Saturday, August 17, 2019

We Blew It


I wasn’t there, but I remember Woodstock. Yes I am that old. And I remember Easy Rider. Honestly I didn’t think it was all that great the first time I saw it. It was at a drive-in (yes I am that old). I might have been distracted, but I do remember Karen Black. More specifically I remember Karen Black’s legs. But I digress.

Peter Fonda’s passing brings back a lot of memories. By the second time I saw Easy Rider, my hair was getting long, at least long for those days. And this time I actually paid attention to the movie. I’d convinced my Dad to go see the movie. Mom did not care to go, so Dad and I went to the drive-in. (The drive-in loved Easy Rider back in the day. They also loved to run John Wayne and Clint Eastwood movies. But Easy Rider got a lot of play).

We sat there in silence during the movie. I could tell my dad was enjoying it. His mother’s brother, Uncle Raymond, had been sort of an Easy Rider character way back. There are old photos of him on his Indian motorcycle, leather jacket, aviator hat and goggles. Raymond wandered out West and eventually settled down in Tucson, got married and lived a normal life. But he was definitely an unconventional character in his younger days. My Dad had some of that in him as well. He had volunteered for the paratroopers in WW2. He said it was because it paid more and he didn’t like the idea of landing on a beach and getting shot up. But, I think it was mostly because he wanted to go up in an airplane and jump out.

It’s been written, oh probably a million times, that Easy Rider came to define a generation. I would say almost. What Easy Rider actually did was define what a generation IMAGINED itself to be. It was certainly a reflection of the times and the cultural changes that were occurring in this country. The ideas of drugs, sex and rock n’ roll played a big part in the lives of young baby boomers. But it was mostly just ideas, not actions. Ten years later, at the tail end of the baby boomer generation, there was more action. But in 1969, most of us were just riding around, trying to buy beer , talking about sex and listening to the music.

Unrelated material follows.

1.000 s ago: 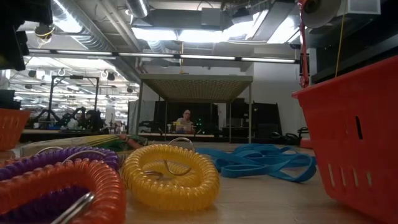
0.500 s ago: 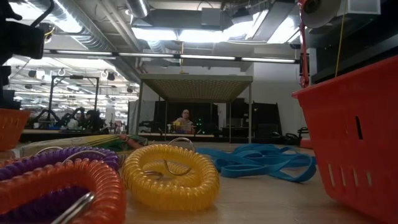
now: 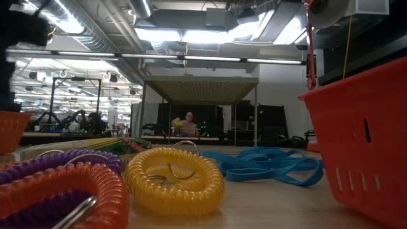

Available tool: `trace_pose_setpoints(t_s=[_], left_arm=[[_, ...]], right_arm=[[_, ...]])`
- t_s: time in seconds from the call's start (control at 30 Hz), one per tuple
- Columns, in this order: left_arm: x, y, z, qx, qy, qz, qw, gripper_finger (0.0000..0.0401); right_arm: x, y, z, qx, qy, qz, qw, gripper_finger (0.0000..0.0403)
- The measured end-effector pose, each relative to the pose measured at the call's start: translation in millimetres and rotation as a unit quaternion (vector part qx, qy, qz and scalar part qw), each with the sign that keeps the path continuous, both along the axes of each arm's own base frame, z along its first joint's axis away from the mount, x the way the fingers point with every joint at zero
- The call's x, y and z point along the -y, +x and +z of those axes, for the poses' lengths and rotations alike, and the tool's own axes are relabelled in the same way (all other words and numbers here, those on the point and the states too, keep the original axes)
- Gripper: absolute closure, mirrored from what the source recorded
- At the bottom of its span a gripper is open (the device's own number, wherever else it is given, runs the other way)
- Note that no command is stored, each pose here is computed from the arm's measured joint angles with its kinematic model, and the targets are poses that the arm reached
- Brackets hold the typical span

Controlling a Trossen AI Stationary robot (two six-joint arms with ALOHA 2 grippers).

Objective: Pick & Place Office Desk Supplies
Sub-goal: Put the yellow crayon box into the orange bin

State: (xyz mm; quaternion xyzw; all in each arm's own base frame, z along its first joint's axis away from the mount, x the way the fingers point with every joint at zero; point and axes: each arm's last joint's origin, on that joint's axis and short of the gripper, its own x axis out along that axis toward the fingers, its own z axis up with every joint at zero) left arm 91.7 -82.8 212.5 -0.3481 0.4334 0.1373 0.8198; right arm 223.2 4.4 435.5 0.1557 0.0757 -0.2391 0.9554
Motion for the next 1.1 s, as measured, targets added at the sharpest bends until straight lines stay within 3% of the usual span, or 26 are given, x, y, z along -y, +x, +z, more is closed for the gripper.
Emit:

Whatever change took place in us was more subtle, but no less significant. We cut our hair and got real jobs. We navigated around oil embargoes and double digit interest rates to end up riding the largest and last wave of the post-war economic boom. And by the time it crashed, we had ours. Safe at home and voting for a guy like Donald Trump. Along the way to our comfort zone, we had more divorces, attended church less often, took more pills, drank more alcohol, ran more miles, built bigger houses, embraced new technology and the information age without fully understanding what they meant; and failed the next generation in many of the ways that matter the most.

So let’s not romanticize Easy Rider or Woodstock or any of the other cultural icons of that era. While there were some worthwhile lyrics floating around, most of them just got lost in the music.

From the movie Easy Rider:

Billy: “We did it, man. We did it, we did it. We’re rich man. We’re retirin’ in Florida now, mister.”

Captain America: “You know Billy, we blew it.”